Fortunately, new laws came into force in the EU and the US in January to increase transparency. The fifth EU Anti-Money Laundering Directive (AMLD) requires member states to set up centralized bank account registers that identify account holders, including their ultimate beneficial owners. At the same time, the US Congress passed the Corporate Transparency Act (CTA), which imposes comprehensive reporting obligations on the beneficial owners of most companies founded or operating in the USA.
The new AMLD and CTA specifically focus on eliminating the potential use of Shell companies to hide assets so that all beneficial owners must be captured and disclosed to law enforcement. These changes will inevitably help investigators, but past experience has shown that dishonest people will resort to other means of hiding their assets, such as hiding their assets. B. Trade-based money laundering: the transfer of assets into less suspicious goods to avoid financial transparency regulations.

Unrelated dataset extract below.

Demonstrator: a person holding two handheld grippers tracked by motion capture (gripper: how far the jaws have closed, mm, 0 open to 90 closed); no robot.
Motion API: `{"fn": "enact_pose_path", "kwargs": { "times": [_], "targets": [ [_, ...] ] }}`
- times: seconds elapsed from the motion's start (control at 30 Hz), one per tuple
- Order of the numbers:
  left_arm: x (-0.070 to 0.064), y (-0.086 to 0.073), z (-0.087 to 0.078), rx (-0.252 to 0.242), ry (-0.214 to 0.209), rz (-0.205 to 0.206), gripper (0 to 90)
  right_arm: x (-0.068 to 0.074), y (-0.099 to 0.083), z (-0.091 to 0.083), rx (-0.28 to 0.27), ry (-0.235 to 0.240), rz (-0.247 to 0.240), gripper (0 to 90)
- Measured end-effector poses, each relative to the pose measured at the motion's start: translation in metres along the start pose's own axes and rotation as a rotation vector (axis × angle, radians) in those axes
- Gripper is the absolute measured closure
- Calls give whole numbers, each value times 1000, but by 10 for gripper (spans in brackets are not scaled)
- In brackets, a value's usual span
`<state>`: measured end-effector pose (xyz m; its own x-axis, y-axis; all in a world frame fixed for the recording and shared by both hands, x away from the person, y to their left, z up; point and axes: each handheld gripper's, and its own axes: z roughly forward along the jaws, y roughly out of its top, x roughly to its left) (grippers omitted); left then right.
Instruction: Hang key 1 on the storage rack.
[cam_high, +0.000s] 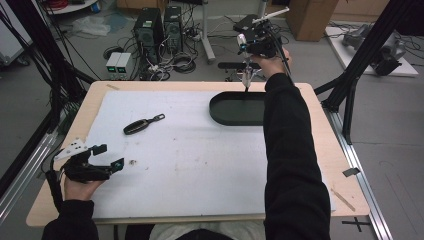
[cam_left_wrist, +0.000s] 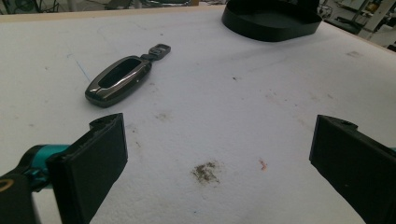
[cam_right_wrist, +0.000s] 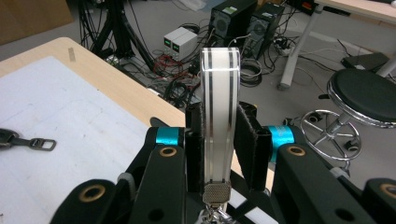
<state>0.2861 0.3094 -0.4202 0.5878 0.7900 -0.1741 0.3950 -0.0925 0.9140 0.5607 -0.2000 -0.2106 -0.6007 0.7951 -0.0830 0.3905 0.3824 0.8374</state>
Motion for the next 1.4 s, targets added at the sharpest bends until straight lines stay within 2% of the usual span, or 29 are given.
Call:
{"fn": "enact_pose_path", "kwargs": {
  "times": [0.17, 0.3, 0.33, 0.57, 0.67, 0.73, 0.87, 0.93, 0.97, 1.0, 1.03, 1.07, 1.1, 1.13, 1.23, 1.27, 1.3, 1.4],
  "targets": [
    [0, 0, -1, 1, 0, 1, 47, 4, 4, 5, 7, -4, 6, 749],
    [0, 0, 0, 1, -4, 2, 47, 9, 7, 12, 16, -42, -15, 749],
    [0, 0, 0, 2, -3, 2, 47, 10, 7, 15, 16, -72, -11, 749],
    [0, -1, 0, 12, -6, 4, 47, 4, 4, 23, 16, -113, 10, 749],
    [0, -1, 0, 9, -7, 4, 47, 2, 4, 25, -2, -128, 25, 749],
    [0, -1, 0, 8, -7, 1, 47, -1, 3, 27, -16, -125, 48, 749],
    [0, -1, -1, 7, -5, 3, 47, -1, 2, 28, -11, -113, 57, 748],
    [0, -1, -1, 10, -6, 3, 47, -2, -1, 28, -10, -88, 83, 732],
    [0, -1, -1, 10, -6, 3, 47, -4, -3, 27, -11, -82, 112, 620],
    [0, -1, -1, 8, -7, 3, 47, -7, -7, 26, -15, -56, 170, 452],
    [-1, -1, -1, 6, -7, 0, 47, -8, -10, 25, -11, -53, 188, 389],
    [-1, -1, -1, 6, -7, 1, 47, -8, -10, 25, -11, -53, 188, 389],
    [-1, -1, -1, 6, -8, 1, 47, -9, -16, 23, 2, -67, 204, 266],
    [-1, -1, -1, 4, -7, 3, 47, -9, -16, 23, 2, -67, 204, 266],
    [-1, -1, -1, 4, -9, -1, 47, -8, -25, 19, 16, -54, 225, 100],
    [-1, -1, -1, 2, -8, -1, 47, -8, -28, 18, 23, -48, 217, 98],
    [-1, -1, -1, 3, -8, 0, 47, -7, -34, 15, 39, -12, 203, 6],
    [-1, -1, -1, 3, -8, 1, 47, -5, -38, 12, 70, -11, 186, 7]
  ]
}}
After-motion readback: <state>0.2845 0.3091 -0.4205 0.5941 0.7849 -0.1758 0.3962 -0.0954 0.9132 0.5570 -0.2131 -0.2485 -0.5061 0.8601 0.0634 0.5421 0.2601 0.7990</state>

When examining the most difficult cases, it is particularly difficult to determine real beneficial ownership. When information is not written or recorded in emails, bank accounts, corporate structures, or other documents, HUMINT remains the only viable way to track down assets and gain ownership.
About the author:
Adrian Leppard CBE, former London City Police Commissioner and Head of National Anti-Fraud UK Police, is now a member of Black Cube’s Strategic Advisory Board, which specializes in complex global asset tracing and corporate investigations.